● Your instructions:
Below are some records; find each line that carries the word "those" and copy it.

● Input material:
********************

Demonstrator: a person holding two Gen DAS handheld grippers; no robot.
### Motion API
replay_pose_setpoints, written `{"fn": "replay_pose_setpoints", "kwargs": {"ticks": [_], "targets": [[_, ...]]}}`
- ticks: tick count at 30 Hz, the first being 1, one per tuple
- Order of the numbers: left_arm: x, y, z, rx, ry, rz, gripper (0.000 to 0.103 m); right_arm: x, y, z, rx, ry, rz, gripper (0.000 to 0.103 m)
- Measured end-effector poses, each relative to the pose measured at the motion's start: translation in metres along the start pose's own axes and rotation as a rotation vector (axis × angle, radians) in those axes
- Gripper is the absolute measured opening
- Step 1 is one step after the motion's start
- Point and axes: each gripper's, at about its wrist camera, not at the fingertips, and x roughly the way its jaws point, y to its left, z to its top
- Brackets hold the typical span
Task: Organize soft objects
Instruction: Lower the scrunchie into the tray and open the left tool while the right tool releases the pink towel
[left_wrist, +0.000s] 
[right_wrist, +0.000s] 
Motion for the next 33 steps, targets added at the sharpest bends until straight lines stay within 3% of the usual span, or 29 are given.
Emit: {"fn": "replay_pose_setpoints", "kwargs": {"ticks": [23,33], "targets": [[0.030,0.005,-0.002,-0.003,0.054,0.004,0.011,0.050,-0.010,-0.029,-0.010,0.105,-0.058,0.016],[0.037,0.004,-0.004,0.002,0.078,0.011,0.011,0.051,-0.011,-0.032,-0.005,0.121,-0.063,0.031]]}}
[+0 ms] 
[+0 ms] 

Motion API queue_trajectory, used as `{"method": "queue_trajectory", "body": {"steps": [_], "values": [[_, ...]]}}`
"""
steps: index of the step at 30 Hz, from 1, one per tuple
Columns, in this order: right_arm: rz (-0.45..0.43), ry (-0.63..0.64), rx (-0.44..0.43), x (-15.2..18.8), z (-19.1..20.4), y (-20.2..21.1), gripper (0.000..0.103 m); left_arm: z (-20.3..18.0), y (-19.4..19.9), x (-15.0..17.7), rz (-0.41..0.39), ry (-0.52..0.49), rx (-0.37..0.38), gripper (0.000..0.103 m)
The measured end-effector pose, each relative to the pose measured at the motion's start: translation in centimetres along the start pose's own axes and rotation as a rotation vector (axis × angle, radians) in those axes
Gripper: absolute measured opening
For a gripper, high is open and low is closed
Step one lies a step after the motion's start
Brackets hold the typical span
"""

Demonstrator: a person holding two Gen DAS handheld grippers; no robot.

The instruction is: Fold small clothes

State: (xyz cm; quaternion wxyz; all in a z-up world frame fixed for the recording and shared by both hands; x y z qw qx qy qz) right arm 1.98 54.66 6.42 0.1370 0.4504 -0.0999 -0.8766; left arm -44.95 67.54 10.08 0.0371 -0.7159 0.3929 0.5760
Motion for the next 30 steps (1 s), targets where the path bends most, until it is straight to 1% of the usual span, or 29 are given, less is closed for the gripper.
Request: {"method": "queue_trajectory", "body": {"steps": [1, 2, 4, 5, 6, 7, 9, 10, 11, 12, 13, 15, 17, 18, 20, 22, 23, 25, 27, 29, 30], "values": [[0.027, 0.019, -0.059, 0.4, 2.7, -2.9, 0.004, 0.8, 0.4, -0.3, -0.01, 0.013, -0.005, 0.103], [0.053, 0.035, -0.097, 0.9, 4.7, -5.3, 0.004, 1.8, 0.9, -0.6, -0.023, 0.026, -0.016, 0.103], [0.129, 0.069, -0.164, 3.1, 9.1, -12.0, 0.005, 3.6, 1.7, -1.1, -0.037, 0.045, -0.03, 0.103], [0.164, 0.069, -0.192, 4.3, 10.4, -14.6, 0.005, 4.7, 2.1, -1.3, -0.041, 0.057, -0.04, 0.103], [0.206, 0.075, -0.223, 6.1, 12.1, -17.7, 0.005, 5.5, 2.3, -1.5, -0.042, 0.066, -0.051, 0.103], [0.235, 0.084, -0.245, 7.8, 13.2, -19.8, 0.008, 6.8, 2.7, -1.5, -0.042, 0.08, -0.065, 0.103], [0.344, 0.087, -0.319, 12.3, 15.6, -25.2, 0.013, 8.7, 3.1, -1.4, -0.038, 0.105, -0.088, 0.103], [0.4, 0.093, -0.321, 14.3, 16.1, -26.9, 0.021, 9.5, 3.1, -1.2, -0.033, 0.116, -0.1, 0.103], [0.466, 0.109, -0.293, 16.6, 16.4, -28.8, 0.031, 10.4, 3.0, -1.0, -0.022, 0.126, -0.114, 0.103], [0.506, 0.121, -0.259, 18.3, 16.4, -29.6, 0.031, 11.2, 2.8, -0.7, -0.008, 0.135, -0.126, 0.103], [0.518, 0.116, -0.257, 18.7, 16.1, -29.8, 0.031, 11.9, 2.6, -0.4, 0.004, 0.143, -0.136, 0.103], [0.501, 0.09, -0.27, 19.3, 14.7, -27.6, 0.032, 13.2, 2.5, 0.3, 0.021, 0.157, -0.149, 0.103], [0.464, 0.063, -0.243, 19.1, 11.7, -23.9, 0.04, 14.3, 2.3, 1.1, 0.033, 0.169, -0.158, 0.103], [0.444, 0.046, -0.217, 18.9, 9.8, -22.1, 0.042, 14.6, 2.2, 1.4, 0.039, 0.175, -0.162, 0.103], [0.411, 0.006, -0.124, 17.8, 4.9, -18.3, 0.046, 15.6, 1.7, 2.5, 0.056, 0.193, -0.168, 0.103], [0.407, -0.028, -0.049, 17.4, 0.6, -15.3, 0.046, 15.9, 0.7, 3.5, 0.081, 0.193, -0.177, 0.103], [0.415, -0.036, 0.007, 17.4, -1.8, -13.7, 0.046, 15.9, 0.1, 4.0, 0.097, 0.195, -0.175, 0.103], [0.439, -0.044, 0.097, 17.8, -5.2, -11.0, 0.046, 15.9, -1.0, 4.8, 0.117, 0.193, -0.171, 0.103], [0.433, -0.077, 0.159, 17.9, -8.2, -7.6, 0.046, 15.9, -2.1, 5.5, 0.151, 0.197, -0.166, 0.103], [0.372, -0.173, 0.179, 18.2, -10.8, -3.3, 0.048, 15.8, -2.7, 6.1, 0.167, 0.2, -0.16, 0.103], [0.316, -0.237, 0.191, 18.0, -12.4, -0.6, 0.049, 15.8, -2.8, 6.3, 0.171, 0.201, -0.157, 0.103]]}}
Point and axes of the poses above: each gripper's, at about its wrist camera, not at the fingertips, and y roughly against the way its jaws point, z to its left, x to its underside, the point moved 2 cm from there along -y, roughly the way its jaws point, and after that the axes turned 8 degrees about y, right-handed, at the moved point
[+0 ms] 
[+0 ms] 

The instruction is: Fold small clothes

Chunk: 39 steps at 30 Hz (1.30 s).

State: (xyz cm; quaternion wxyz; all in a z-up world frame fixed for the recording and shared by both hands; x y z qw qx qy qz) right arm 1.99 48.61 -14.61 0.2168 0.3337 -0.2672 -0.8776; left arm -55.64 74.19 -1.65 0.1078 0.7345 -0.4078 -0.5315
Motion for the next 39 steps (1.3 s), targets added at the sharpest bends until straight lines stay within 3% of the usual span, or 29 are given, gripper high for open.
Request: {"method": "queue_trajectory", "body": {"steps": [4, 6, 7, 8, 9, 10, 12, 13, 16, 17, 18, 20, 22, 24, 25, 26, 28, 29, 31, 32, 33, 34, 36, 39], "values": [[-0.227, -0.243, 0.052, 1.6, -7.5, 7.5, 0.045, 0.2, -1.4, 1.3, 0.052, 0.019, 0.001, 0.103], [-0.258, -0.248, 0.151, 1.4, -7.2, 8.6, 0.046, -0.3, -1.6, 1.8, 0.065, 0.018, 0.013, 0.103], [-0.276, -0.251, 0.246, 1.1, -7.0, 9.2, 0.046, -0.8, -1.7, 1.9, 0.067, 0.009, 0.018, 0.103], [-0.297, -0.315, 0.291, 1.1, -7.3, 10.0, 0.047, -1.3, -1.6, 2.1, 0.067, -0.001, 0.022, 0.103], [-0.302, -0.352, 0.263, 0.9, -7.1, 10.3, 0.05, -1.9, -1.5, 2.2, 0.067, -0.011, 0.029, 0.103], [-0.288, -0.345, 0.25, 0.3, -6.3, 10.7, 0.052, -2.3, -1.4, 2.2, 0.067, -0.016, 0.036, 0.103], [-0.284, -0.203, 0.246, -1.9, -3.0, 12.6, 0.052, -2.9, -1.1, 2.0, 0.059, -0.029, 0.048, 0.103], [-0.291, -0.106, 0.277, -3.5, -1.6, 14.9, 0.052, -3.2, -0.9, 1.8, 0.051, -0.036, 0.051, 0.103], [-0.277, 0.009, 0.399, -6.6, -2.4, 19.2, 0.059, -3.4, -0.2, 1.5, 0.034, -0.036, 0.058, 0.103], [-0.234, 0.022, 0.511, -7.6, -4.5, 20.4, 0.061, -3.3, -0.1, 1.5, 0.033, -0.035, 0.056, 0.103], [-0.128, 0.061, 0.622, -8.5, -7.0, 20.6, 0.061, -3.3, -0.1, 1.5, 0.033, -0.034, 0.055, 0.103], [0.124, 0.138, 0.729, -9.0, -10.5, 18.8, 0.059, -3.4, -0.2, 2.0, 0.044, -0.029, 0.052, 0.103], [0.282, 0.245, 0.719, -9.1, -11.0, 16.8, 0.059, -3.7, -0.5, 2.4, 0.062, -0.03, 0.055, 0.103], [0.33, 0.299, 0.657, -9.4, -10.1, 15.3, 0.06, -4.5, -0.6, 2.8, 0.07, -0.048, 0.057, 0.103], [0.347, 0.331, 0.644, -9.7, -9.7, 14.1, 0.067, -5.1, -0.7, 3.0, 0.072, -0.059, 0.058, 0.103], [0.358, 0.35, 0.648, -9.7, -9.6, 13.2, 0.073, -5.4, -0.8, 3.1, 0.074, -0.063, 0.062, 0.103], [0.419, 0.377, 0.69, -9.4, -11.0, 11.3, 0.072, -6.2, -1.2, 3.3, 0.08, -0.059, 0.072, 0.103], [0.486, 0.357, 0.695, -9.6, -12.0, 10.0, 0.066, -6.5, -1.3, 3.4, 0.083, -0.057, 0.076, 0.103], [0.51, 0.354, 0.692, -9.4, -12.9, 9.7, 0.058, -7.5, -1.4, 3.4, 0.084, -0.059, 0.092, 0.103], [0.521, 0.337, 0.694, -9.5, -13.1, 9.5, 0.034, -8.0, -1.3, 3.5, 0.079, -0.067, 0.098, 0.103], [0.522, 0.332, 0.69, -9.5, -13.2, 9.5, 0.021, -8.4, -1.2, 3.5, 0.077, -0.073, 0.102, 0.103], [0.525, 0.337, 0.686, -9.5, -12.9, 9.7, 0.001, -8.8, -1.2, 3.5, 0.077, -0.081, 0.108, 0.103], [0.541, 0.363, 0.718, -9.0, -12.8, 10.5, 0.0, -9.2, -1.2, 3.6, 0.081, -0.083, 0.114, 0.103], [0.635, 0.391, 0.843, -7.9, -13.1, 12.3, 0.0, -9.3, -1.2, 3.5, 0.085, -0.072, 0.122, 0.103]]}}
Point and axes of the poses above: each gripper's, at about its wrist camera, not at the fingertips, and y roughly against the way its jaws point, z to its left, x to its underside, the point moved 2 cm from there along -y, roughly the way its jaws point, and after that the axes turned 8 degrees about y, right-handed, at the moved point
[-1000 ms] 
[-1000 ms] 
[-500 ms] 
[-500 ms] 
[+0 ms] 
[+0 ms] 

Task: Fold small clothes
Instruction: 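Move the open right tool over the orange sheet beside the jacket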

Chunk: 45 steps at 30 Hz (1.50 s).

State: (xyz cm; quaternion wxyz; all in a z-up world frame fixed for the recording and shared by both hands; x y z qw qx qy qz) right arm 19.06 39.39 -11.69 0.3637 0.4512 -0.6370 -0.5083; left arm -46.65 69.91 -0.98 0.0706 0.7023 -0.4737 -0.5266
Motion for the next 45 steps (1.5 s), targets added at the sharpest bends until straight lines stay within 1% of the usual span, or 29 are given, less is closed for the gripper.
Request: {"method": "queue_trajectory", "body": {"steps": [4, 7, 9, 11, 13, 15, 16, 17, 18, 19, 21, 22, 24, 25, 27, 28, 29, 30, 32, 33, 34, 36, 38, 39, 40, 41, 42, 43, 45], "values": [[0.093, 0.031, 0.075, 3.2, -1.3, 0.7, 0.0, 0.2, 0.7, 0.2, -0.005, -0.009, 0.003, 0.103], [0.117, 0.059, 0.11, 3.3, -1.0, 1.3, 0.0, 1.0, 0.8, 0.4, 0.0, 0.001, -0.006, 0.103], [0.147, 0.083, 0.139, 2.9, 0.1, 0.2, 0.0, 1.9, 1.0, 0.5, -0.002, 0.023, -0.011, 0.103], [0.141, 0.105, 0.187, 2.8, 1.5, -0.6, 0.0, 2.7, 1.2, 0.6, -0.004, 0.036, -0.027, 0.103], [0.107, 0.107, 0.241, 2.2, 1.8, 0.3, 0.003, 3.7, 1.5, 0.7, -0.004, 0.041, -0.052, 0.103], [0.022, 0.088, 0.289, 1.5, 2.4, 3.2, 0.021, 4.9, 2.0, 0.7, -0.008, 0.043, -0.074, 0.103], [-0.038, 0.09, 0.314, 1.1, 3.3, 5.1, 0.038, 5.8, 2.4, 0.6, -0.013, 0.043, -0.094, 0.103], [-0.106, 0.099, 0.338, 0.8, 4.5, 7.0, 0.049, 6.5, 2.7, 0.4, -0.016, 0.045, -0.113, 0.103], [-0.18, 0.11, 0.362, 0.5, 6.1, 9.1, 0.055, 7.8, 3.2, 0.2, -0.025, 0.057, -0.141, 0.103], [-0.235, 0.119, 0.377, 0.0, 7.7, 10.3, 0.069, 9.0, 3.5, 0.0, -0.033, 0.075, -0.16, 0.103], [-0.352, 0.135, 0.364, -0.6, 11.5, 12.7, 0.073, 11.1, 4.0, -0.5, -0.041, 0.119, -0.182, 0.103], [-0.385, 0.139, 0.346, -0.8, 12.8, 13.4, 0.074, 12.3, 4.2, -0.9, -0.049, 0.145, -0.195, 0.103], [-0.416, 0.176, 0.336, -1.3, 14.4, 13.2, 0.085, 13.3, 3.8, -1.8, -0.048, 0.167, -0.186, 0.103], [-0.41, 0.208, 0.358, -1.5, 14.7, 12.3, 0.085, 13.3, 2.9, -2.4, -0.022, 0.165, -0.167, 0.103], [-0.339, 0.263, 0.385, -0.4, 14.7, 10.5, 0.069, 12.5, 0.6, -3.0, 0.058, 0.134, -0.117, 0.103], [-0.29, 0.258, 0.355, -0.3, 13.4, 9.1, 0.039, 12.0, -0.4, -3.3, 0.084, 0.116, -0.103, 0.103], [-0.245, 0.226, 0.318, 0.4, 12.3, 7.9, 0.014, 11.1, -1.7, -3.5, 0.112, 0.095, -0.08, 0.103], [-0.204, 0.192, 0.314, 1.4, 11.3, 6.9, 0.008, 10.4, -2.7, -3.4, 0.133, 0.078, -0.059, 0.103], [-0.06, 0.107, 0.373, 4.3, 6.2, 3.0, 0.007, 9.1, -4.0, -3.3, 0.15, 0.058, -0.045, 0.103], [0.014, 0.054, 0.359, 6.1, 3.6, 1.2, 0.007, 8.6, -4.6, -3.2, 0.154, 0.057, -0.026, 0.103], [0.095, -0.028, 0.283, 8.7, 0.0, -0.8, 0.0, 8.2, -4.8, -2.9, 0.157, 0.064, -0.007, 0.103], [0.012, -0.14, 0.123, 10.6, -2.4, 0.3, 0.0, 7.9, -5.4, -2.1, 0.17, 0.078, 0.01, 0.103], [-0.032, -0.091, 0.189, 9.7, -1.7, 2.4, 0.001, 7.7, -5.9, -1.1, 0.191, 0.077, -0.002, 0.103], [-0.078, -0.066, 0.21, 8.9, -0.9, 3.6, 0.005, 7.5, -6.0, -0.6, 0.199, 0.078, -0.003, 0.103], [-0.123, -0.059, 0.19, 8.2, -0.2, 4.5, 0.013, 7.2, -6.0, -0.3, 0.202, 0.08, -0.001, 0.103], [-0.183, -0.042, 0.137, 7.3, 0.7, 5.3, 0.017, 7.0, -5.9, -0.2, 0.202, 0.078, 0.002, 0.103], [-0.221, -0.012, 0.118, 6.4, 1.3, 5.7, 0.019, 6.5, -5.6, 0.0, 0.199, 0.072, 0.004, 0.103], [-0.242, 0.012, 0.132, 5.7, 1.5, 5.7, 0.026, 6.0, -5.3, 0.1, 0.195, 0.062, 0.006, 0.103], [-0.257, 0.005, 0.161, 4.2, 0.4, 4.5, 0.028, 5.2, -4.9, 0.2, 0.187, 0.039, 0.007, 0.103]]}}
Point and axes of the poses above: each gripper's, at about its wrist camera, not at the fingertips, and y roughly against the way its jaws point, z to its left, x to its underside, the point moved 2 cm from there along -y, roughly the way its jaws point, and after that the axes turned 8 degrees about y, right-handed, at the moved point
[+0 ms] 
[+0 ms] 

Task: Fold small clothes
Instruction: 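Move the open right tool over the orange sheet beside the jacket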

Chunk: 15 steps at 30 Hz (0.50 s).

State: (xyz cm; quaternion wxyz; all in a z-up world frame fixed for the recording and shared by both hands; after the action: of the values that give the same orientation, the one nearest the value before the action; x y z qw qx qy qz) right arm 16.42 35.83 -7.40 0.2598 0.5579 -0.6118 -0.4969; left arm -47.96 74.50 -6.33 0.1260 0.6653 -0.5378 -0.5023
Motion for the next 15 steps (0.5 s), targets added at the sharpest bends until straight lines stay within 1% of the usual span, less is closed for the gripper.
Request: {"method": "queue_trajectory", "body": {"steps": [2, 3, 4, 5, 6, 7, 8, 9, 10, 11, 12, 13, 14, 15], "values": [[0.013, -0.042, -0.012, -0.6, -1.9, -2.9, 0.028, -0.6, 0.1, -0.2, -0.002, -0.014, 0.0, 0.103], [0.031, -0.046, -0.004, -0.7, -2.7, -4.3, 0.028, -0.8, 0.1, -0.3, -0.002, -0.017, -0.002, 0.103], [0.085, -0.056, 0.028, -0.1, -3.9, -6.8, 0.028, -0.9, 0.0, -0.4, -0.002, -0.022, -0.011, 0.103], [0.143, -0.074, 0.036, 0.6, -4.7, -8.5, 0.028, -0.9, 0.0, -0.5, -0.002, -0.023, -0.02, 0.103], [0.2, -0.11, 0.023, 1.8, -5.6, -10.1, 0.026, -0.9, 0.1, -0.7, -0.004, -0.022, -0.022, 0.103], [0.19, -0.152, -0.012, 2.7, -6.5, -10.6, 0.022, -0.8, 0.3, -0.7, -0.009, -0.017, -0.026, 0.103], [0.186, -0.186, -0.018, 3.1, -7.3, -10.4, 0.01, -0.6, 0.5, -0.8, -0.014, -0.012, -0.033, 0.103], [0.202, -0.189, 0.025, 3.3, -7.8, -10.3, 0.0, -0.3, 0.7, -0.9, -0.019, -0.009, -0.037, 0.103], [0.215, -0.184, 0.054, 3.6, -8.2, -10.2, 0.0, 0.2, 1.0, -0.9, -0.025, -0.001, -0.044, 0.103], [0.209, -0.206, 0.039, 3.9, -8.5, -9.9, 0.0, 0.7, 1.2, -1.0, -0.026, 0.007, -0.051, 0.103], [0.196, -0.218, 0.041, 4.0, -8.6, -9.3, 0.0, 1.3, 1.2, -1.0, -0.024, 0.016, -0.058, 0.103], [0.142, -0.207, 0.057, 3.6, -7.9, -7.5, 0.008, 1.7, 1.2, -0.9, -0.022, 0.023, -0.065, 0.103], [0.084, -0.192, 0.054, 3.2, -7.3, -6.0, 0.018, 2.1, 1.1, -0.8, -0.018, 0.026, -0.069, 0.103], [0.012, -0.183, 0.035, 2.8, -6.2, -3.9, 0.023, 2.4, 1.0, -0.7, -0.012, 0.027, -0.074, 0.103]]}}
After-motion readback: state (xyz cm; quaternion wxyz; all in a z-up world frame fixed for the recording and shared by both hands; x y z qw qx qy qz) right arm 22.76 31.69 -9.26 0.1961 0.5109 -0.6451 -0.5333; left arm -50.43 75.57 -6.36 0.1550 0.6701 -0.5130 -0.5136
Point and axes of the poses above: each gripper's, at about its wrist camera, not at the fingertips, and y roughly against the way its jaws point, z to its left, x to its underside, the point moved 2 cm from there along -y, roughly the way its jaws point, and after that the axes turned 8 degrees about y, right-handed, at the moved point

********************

● Final answer:
- Measured end-effector poses, each relative to the pose measured at the motion's start: translation in metres along the start pose's own axes and rotation as a rotation vector (axis × angle, radians) in those axes
The measured end-effector pose, each relative to the pose measured at the motion's start: translation in centimetres along the start pose's own axes and rotation as a rotation vector (axis × angle, radians) in those axes

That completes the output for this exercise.